What to do
Write the data below out exactly as it stands. Do not include the pictures.

Provided data
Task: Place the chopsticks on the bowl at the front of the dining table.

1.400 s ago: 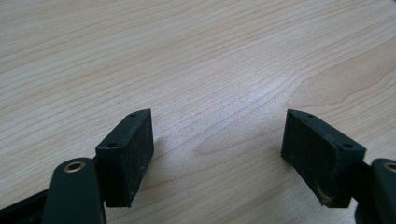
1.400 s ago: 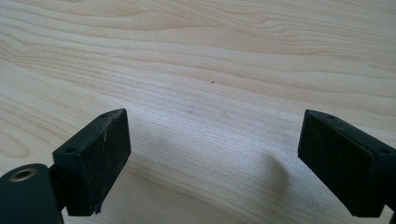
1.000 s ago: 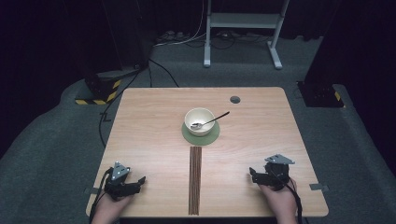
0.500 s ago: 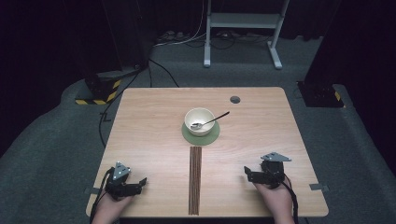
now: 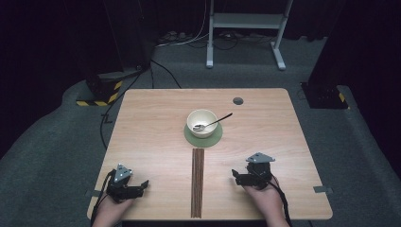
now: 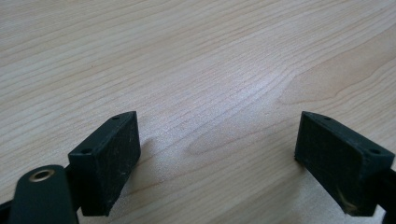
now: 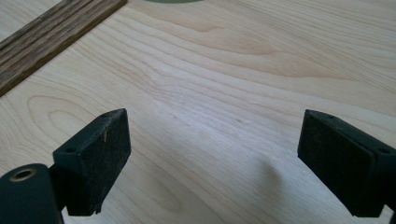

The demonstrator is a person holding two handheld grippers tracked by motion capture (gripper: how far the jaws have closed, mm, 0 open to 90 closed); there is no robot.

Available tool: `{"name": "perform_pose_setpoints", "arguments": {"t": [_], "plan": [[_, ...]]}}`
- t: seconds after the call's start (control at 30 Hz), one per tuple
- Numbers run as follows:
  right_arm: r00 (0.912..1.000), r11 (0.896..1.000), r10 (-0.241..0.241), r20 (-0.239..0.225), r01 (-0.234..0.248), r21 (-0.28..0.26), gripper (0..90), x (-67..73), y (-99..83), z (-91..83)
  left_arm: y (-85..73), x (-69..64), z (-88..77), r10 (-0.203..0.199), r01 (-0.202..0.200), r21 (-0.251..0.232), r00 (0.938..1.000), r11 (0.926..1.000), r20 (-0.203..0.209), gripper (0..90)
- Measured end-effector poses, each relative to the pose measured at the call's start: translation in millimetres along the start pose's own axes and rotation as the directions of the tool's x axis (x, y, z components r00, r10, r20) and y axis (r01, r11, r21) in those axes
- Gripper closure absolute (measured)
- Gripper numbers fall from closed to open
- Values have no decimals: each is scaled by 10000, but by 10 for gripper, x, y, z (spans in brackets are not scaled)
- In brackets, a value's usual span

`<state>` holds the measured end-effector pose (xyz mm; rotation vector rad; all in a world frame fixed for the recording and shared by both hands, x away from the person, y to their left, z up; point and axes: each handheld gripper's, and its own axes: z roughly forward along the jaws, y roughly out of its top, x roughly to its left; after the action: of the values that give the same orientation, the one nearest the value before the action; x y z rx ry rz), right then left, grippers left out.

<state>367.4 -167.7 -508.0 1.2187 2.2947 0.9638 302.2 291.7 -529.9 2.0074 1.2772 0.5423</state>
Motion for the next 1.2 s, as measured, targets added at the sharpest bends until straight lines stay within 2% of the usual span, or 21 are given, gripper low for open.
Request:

Answer section
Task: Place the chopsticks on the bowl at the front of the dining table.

1.400 s ago: 
1.400 s ago: 
1.000 s ago: 
0.500 s ago: 
now: 
now: 
now: 

The demonstrator is a person holding two handheld grippers tracked by motion capture (gripper: how far the jaws have closed, mm, 0 open to 90 closed); there is no robot.

Available tool: `{"name": "perform_pose_setpoints", "arguments": {"t": [_], "plan": [[_, ...]]}}`
- t: seconds after the call's start (control at 30 Hz), one per tuple
- Numbers run as follows:
  right_arm: r00 (0.912..1.000), r11 (0.896..1.000), r10 (-0.241..0.241), r20 (-0.239..0.225), r01 (-0.234..0.248), r21 (-0.28..0.26), gripper (0..90), x (-67..73), y (-99..83), z (-91..83)
  left_arm: y (-85..73), x (-69..64), z (-88..77), r10 (-0.203..0.199), r01 (-0.202..0.200), r21 (-0.251..0.232), r00 (0.938..1.000), r11 (0.926..1.000), r20 (-0.203..0.209), gripper (0..90)
- Measured end-effector poses, each relative to the pose measured at the call's start: translation in millimetres along the start pose's own axes and rotation as the directions of the tool's x axis (x, y, z components r00, r10, r20) and y axis (r01, r11, r21) in those axes
- Gripper closure absolute (measured)
- Gripper numbers fall from closed to open
- Values have no decimals: each is scaled by 10000, but by 10 for gripper, x, y, z (spans in brackets are not scaled)
- In brackets, a value's usual span

`<state>` holds the measured end-effector pose (xyz mm; rotation vector rad; all in a world frame fixed for the recording and shared by both hands, x away from the person, y to their left, z up; point and axes: each handheld gripper's, and its own axes: z roughly forward along the jaws, y roughly out of its top, x roughly to its left; after the action: of the values that give the same orientation, the one nearest the value before the action; x y z rx ry rz), right then left, grippers left out.

<state>367.4 -167.7 -508.0 1.2187 2.2947 0.9638 302.2 291.7 -529.9 2.0074 1.2772 0.5423</state>
Motion for the next 1.2 s, as measured, targets added at the sharpest bends until straight lines stay within 2% of the usual span, or 21 are given, gripper low for open.
Request:

The answer has been written out in full.